Our results showed that 36.8% of ambulatory patients and 17.7% of admitted patients took dietary supplements with their medicines and thought that this practice was safe. However, many reports indicate that dietary supplements interact with medicines. The most well-known example is St. John’s wort (
Hypericum perforatum L.). St. John’s wort contains hyperforin, which increases the expression of cytochrome P450 (CYP), especially CYP3A4, and affects drug metabolism in the liver [
23]. Other herbs (e.g., black cohosh, coleus forskohlii, echinacea, garlic, ginkgo, ginseng, green tea, kava, and milk thistle) [
24,
25,
26,
27,
28] and ingredients (e.g., catechins [
29], curcuminoids [
30], isoflavones [
31], quercetin [
32], polyphenols [
33], and resveratrol [
34]) also affect drug metabolizing enzymes.
To avoid interactions between prescription medications and dietary supplements, physicians need to know whether their patients use dietary supplements or not. However, as shown in this survey, most patients do not discuss these supplements with their physicians, which is consistent with previous reports [
35]. One reason for this lack of discussion is that most physicians do not ask about dietary supplement use, probably because the consultation time for each patient is limited. In addition, 5 admitted patients answered “Doctors never ask about dietary supplements use” (
Table 6), it means that some of physicians did not care whether their patients used dietary supplements or not. It might be caused by insufficient recognition of dietary supplements. At the same time, most patients do not think that dietary supplements will affect their medication. Thus, both patients and physicians do not fully recognize the risk of interactions between dietary supplements and medications [
36]. It is also reported that both of patients and physicians are poorly understood the regulation of dietary supplement in the USA [
37], even though dietary supplements are regulated by the U.S. Food and Drug Administration (FDA) under Dietary Supplement Health and Education Act. As dietary supplements are not as safe as they believe [
38], education for both physicians and patients is important in order to avoid health problems associated with dietary supplements.

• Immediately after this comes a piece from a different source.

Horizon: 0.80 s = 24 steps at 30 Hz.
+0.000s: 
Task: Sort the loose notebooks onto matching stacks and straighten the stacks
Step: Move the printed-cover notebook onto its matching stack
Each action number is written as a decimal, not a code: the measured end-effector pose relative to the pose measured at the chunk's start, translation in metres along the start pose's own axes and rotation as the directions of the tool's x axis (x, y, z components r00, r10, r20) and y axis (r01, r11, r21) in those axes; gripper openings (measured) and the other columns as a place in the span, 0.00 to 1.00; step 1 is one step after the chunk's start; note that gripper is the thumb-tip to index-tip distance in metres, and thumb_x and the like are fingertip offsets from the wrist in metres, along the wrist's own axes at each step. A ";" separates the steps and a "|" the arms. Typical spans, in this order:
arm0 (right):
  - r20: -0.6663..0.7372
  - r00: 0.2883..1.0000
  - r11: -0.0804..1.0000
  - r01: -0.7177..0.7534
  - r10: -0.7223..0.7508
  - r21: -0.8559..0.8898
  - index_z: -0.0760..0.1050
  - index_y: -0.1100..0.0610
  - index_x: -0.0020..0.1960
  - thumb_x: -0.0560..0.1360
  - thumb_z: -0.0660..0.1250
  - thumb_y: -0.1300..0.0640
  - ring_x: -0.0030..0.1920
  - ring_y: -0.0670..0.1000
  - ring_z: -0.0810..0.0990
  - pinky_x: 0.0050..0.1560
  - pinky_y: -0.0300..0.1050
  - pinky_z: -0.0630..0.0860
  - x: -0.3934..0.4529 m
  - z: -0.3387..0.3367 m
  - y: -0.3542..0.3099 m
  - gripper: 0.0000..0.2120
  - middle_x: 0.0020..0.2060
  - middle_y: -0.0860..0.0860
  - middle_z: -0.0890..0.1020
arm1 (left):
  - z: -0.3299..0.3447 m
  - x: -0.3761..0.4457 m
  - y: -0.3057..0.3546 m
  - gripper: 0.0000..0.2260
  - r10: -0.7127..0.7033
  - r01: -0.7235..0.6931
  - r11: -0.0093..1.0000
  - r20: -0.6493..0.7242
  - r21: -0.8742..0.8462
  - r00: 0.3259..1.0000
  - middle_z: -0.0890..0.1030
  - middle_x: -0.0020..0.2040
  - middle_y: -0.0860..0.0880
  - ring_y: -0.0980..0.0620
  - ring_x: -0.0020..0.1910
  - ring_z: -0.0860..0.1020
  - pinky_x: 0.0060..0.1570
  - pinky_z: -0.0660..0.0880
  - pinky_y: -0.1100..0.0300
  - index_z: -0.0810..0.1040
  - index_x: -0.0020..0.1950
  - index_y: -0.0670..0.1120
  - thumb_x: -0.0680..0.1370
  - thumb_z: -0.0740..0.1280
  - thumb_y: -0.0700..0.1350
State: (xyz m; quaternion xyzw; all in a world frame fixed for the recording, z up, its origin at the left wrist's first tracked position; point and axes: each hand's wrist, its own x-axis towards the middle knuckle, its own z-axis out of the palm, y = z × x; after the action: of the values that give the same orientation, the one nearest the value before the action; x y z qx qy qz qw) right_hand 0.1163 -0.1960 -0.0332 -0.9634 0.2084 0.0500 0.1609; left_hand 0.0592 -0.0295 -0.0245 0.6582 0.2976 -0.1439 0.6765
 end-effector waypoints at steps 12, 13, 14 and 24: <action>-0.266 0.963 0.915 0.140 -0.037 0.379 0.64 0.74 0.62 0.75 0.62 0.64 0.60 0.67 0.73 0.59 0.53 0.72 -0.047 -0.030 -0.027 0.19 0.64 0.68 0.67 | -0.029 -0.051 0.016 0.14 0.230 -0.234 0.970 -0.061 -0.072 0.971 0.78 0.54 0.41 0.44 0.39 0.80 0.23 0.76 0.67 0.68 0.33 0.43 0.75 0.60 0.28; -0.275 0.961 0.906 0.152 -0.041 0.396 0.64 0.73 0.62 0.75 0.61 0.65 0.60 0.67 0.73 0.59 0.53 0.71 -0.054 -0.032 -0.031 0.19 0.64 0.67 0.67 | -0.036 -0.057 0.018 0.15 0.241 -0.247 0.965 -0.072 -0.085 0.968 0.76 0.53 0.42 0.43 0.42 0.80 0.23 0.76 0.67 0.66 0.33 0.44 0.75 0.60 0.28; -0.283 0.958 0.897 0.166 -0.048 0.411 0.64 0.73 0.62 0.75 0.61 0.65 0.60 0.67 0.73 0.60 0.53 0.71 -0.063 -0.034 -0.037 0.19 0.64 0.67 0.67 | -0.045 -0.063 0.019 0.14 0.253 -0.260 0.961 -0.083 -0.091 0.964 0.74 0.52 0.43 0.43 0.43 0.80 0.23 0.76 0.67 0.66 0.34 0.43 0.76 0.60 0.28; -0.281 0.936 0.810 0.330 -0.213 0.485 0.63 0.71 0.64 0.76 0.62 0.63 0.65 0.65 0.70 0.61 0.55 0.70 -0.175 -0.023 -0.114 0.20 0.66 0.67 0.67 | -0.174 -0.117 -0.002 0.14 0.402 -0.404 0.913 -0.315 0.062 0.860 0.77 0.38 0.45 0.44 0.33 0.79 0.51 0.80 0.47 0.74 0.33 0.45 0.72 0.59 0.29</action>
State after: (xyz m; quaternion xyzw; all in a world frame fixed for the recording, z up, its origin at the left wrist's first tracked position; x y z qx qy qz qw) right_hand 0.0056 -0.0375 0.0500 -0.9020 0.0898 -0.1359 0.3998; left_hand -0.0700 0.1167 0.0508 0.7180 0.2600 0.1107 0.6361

Consistent with a previous internet survey in Japan, 3.3% of all subjects experienced adverse effects by using dietary supplements, even if most cases were not severe. In this survey, we did not ask which type of product was used. Thus we could not determine any relationship between dietary supplements and adverse effects. However, many subjects used several dietary supplements and medicines concurrently. Even if we asked which type of product was used, it would be impossible to determine the cause of health problems. To avoid unexpected health problems caused by dietary supplements, patients should not use dietary supplements for disease treatment or concurrently with medicines without consulting by physicians.
There are some limitations in this study. The number of admitted patients was lower than the number of ambulatory patients or healthy subjects, because cooperation with primary doctors was essential to conduct this survey in admitted patients. In addition, we did not ask type, periods, and frequency of dietary supplements use or medications. So, we could not evaluate the exact risk of concomitant use of dietary supplements and medicines in this study. Further investigations are needed.